Little things make the heart go pity pat sometimes. I've been stressing about getting Cali into a vehicle other than the trailer. Of course, you know I like to create baby steps. We've done a lot of preparation for jumping into and out of odd places. I even figured out how to make the back of my SUV lie completely flat. You will be surprised to learn that I've had the thing for 2 years and didn't know how to make it go flat. In fact, I assumed it didn't.
Then, yesterday at lunch with a friend it just seemed obvious. Where the heck have I been for all that time. You know necessity is the mother of invention. Since I didn't think Cali could jump in the back of the SUV without help I created the little course you see on the video. Like me, once Cali realizes it's possible there is no stopping her.
Having been in the Bravada she knew she could and she did. We did it just like Alex and Panda did. Panda is another mini horse guide. Alex is Alexandra Kurland her trainer and my teacher. You can see the Panda video along with other clicker training video under the label "We're using clicker training" down on the right hand side of this blog.
I sat in the seat and had Cali target my hand. The next thing you know there she is standing on the floor of the Bravada. Wow! Out was no problem either.
Tonight or tomorrow I go to pick up my friend's bus that is wheelchair accessible. We'll have that right here to practice with. I'm envisioning having a friend drive the bus to the end of the driveway. Cali and I will walk to the bus, get on and together we'll go somewhere to practice walking.
It seems anti-climatic to say that we also extended our "walk". Past the mailbox, down the road facing traffic, across a bridge over a stream (she stopped there to tell me it was a steep drop off), on to the next driveway, stopped there, turned in left, straight (this was good because straight was not the obvious way to go), to a stone wall, turn right, back down the driveway to the road, wait for no traffic, cross the road, stop at the guard rail on the other side, turn right, shoreline up the road facing traffic, stop at another scary drop-off, stop at two more driveways, at the end of the second driveway turn right, wait at the white line for all noise of cars to be silent, cross to the shoulder, stop, turn left, past the mailbox, past my driveway to the other side, turn right, shoreline up my driveway to home, find the stairs, up the stairs, target down the stairs and after all that, load up in to the Bravada. Whew! We doubled the distance we walked at least.

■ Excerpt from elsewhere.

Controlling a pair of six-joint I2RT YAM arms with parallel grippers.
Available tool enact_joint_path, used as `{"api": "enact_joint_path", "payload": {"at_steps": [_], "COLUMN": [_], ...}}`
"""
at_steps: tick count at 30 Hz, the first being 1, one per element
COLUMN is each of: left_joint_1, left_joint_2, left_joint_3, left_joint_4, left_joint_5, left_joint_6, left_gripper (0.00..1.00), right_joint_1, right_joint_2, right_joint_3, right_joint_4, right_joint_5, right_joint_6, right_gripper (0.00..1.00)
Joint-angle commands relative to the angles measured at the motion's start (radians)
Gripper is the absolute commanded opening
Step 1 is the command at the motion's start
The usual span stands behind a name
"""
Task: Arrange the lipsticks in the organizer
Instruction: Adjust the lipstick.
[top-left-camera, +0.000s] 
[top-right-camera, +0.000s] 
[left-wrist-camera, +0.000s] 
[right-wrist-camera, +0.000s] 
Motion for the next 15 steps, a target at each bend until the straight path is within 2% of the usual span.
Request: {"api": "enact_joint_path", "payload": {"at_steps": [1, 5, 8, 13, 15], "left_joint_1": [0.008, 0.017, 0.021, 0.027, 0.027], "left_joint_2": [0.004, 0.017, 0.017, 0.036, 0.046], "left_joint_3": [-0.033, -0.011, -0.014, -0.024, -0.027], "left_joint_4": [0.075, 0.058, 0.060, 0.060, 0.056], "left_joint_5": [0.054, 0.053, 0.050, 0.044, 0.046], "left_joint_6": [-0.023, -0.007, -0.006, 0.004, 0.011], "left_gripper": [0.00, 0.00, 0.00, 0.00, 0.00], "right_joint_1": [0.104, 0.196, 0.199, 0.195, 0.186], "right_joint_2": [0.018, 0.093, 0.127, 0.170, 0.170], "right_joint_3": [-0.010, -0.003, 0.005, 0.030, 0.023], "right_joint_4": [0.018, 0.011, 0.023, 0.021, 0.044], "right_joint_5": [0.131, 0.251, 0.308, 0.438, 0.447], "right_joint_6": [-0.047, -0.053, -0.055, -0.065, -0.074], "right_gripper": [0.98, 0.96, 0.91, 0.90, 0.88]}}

Now, of course, she was not guiding the whole way. We are, after all, only on week 2. That said, she did a good job of keeping pressure on the harness, finding forward and holding a shoreline. Sometimes she stopped, sometimes I stopped her. So, it was a little guiding and a little teaching. A nice balanced mix. The plan is to start on obsticales this week.
Today, I also carried a walking cane to simulate how Mona might also use her cane to help her orient and find what Cali points out. That way she will know that Cali is right on target or has perhaps made a mistake. In the beginning Cali thought is was a target stick and targeted the tip. When we got to the road I left it behind so as not to confuse her. We did pick it up again and Cali taught me that I could carry it folded and only open it when I wanted to check on what she pointed out.
There seems to be varying opinions from the guide community on whether the guide should alert the handler to an obstacle by stopping or take the handler safely around on her own. Panda guides by taking Ann safely around over heads, poles etc. You can see this on the video clip further down on this blog. Panda stops at changes in terrain like curbs, sidewalks to grass, sidewalk to road pavement. So, it will be up to Mona to decide which she would prefer. Since Mona will be working with a mobility coach, we don't want to rock the boat on this. It's hard for me not to have an opinion. To know one needs an opinion on the subject is the neat part of the training.